Di cosa ha bisogno l’Europa per poter realmente intraprendere un nuovo cammino di sviluppo?
«Con l’aumento del populismo, della xenofobia e con l’avanzare dei nazionalismi, l’Europa si trova di fronte a due opzioni: andare avanti in maniera unita e solidale, o tornare al suo passato oscuro. Noi celebriamo sessant’anni ininterrotti di pace, prosperità e libertà. Non dobbiamo mai credere che questi siano risultati scontati. La Dichiarazione di Roma è il passo giusto in avanti».

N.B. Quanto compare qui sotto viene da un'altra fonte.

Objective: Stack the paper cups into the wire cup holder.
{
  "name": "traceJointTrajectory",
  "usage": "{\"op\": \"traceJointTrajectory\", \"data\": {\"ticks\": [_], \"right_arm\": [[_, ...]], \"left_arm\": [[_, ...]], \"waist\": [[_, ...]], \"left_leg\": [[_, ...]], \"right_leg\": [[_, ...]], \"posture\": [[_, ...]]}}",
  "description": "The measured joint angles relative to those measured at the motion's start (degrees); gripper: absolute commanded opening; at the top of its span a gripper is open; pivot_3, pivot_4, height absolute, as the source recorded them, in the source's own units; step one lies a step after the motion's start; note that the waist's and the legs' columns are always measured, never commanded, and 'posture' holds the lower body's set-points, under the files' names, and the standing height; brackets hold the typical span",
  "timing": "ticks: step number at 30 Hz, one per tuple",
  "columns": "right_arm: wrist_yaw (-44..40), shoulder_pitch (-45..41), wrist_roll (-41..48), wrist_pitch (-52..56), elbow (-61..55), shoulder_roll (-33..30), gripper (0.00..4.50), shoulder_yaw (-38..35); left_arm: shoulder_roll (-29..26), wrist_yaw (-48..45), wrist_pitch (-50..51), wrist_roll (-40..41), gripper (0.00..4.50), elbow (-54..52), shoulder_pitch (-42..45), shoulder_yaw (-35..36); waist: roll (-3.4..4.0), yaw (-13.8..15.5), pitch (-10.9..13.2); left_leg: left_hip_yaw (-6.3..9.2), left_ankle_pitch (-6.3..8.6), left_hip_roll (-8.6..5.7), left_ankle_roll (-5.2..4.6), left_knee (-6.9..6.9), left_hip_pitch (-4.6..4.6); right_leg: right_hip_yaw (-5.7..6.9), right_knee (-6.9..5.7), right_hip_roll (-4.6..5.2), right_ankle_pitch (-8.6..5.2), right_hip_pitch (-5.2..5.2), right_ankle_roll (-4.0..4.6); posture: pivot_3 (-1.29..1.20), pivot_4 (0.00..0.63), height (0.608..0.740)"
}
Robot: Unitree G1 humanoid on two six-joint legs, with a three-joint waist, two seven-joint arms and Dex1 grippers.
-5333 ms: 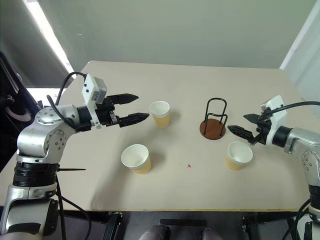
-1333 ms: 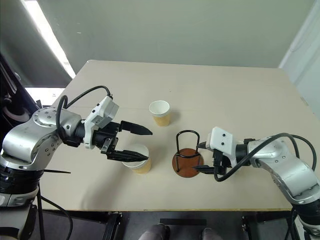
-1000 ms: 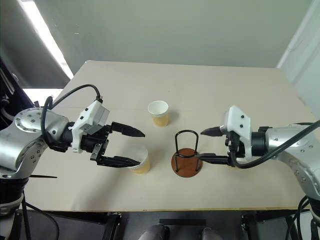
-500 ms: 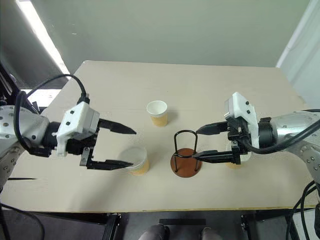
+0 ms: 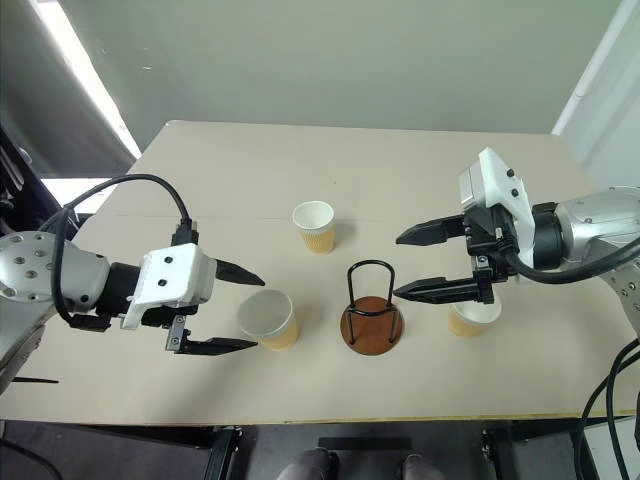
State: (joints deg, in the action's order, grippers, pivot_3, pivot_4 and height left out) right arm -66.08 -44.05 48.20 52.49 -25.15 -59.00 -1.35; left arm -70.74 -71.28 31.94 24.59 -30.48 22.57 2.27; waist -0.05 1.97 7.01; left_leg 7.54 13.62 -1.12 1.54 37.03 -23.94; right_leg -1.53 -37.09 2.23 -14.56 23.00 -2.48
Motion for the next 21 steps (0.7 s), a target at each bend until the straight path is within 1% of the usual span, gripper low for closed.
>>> {"op": "traceJointTrajectory", "data": {"ticks": [7,14,21], "right_arm": [[-0.4,0.0,0.0,0.3,0.0,-1.0,3.58,0.0],[-0.4,0.0,-0.2,0.3,0.0,-1.0,3.58,0.0],[-0.3,0.0,-1.1,0.3,0.0,-1.0,3.58,0.0]], "left_arm": [[-2.2,0.0,-1.8,-4.4,4.5,0.1,-1.2,-1.6],[-2.1,0.0,-2.0,-5.6,4.5,0.1,-1.3,-3.7],[-0.5,-1.0,-5.3,-9.3,4.5,2.5,-0.4,-8.6]], "waist": [[0.0,0.0,0.0],[0.0,0.0,0.0],[0.0,0.0,0.0]], "left_leg": [[0.0,0.04,0.01,0.04,0.0,-0.07],[0.0,0.05,0.01,0.05,0.0,-0.07],[0.0,0.05,0.02,0.05,0.0,-0.07]], "right_leg": [[0.0,0.01,0.0,0.0,0.07,0.0],[0.0,0.0,0.0,0.0,0.08,0.0],[0.0,-0.03,0.0,0.0,0.1,0.01]], "posture": [[0.0,0.15,0.74],[0.0,0.15,0.74],[0.0,0.15,0.74]]}}
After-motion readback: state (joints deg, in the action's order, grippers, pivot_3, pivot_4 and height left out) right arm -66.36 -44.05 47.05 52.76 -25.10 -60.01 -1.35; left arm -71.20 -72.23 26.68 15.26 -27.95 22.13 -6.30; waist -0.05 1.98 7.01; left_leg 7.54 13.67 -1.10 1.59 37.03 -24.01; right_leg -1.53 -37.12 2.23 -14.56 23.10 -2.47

Torniamo ai migranti, Commissario. La Corte d’Appello di Tripoli ha annullato l’accordo sui migranti firmato dal premier italiano Paolo Gentiloni e dal capo del Consiglio presidenziale Fayez Al Sarraj. Teme che questo possa compromettere il lavoro del ministro dell’Interno Marco Minniti?
«Non posso commentare le questioni interne della Libia. Quello che posso dire è che l’Ue è pienamente coinvolta nell’intensificare il suo impegno e la cooperazione con la Libia e i paesi vicini per salvare vite umane in mare, arginare i flussi irregolari, combattere il traffico di migranti, e migliorare le condizioni di vita dei migranti sulla terraferma, così come per i canali legali di transito. La conferenza organizzata dal ministro dell’Interno Marco Minniti a Roma, che la scorsa settimana ha riunito i paesi delle due sponde del Mediterraneo – tra cui la Libia – è stato un passo importante in avanti in questo approccio, e ci attendiamo che a breve ci sia un incontro di follow-up sulla sponda Sud del Mediterraneo centrale».

Lei recentemente è stato negli Usa. Come si pone, l’Europa, nei confronti di Trump, e della sua “politica-shock” sui migranti?
«Gli Stati Uniti e l’Europa hanno contesti e storie molto diversi per quel che riguarda il fenomeno migratorio. Gli Stati Uniti hanno una lunga tradizione di accoglienza e di integrazione di migranti e rifugiati, e sono diventati un faro nell’incontro di diverse culture. La politica europea si basa sui principi fondamentali della Convenzione di Ginevra, e sul dovere di offrire protezione a chi ne ha bisogno. Oggi, la sfida migratoria è globale e richiede che, tanto l’Europa, quanto gli Stati Uniti continuino a giocare un ruolo forte e di primo piano».